Data entries
"""

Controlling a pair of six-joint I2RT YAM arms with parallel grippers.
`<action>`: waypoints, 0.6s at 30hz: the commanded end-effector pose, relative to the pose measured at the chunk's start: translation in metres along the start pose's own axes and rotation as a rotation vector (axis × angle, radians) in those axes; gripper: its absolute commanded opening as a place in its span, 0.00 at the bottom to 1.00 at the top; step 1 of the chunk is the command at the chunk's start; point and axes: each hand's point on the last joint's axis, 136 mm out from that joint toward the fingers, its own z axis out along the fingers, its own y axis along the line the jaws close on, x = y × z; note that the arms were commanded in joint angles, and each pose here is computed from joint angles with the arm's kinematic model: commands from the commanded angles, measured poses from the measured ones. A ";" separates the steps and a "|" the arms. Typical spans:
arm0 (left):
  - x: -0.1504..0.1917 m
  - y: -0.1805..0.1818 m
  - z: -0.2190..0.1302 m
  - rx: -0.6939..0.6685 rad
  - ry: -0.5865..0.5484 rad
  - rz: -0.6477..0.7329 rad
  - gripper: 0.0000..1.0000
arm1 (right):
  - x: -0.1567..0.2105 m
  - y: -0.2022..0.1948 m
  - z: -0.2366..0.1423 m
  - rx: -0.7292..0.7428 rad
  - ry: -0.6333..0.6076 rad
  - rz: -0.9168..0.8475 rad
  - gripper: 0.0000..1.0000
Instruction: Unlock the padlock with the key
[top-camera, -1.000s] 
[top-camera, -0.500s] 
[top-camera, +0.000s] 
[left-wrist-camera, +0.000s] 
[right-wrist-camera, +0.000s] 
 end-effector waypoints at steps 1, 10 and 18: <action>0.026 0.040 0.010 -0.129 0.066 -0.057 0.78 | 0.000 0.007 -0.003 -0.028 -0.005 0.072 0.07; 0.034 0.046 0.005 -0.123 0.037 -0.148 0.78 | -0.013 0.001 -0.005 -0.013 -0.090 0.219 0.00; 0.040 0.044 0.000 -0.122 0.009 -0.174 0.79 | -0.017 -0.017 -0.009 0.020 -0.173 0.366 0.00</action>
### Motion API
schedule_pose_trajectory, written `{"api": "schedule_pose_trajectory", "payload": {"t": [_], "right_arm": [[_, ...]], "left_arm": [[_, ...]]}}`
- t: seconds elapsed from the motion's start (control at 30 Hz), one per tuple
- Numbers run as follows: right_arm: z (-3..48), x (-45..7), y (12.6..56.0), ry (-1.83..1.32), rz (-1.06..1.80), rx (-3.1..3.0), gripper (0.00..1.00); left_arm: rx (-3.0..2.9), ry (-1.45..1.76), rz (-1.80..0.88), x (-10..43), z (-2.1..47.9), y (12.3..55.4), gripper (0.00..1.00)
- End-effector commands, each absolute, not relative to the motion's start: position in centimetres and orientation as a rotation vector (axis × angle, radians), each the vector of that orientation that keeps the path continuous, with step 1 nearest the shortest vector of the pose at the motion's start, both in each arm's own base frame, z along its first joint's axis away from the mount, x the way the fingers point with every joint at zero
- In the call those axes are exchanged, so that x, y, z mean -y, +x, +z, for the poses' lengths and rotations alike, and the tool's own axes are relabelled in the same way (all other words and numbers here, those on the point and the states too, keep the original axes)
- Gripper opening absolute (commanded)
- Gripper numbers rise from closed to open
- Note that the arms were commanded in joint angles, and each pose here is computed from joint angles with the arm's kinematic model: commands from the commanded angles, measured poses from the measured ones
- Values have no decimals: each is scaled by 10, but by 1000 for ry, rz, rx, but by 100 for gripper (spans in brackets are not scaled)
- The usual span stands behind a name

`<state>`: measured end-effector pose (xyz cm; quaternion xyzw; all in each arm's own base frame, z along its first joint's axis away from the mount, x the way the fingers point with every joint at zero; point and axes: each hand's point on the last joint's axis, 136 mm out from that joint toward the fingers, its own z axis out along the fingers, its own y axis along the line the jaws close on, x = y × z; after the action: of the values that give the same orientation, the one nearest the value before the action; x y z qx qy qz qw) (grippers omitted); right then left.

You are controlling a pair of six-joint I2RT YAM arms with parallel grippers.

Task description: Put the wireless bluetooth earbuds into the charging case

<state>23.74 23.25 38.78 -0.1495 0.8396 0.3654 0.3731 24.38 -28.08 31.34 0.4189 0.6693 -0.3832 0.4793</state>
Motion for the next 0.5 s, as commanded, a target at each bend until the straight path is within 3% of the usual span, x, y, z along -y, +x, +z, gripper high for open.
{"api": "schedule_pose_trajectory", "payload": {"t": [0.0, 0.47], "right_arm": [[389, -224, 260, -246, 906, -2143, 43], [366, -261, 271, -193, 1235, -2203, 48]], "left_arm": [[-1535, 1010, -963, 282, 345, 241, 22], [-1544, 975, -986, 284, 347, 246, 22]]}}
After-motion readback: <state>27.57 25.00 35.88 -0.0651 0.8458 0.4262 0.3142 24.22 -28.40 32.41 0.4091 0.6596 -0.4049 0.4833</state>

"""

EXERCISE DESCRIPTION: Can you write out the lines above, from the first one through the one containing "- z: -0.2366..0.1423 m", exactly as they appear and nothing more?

WRITTEN REPLY:
Controlling a pair of six-joint I2RT YAM arms with parallel grippers.
`<action>`: waypoints, 0.6s at 30hz: the commanded end-effector pose, relative to the pose measured at the chunk's start: translation in metres along the start pose's own axes and rotation as a rotation vector (axis × angle, radians) in those axes; gripper: its absolute commanded opening as a place in its span, 0.00 at the bottom to 1.00 at the top; step 1 of the chunk is the command at the chunk's start; point and axes: each hand's point on the last joint's axis, 136 mm out from that joint toward the fingers, its own z axis out along the fingers, its own y axis along the line the jaws close on, x = y × z; note that the arms were commanded in joint angles, and each pose here is computed from joint angles with the arm's kinematic model: commands from the commanded angles, measured poses from the measured ones. A ";" separates the steps and a "|" the arms. Typical spans:
arm0 (left):
  - x: -0.1504..0.1917 m
  - y: -0.1805..0.1818 m
  - z: -0.2190..0.1302 m
  - rx: -0.6939..0.6685 rad
  - ry: -0.5865..0.5484 rad
  - rz: -0.6477..0.7329 rad
  - gripper: 0.0000..1.0000
arm1 (right):
  - x: -0.1567..0.2105 m
  - y: -0.2022..0.1948 m
  - z: -0.2366..0.1423 m

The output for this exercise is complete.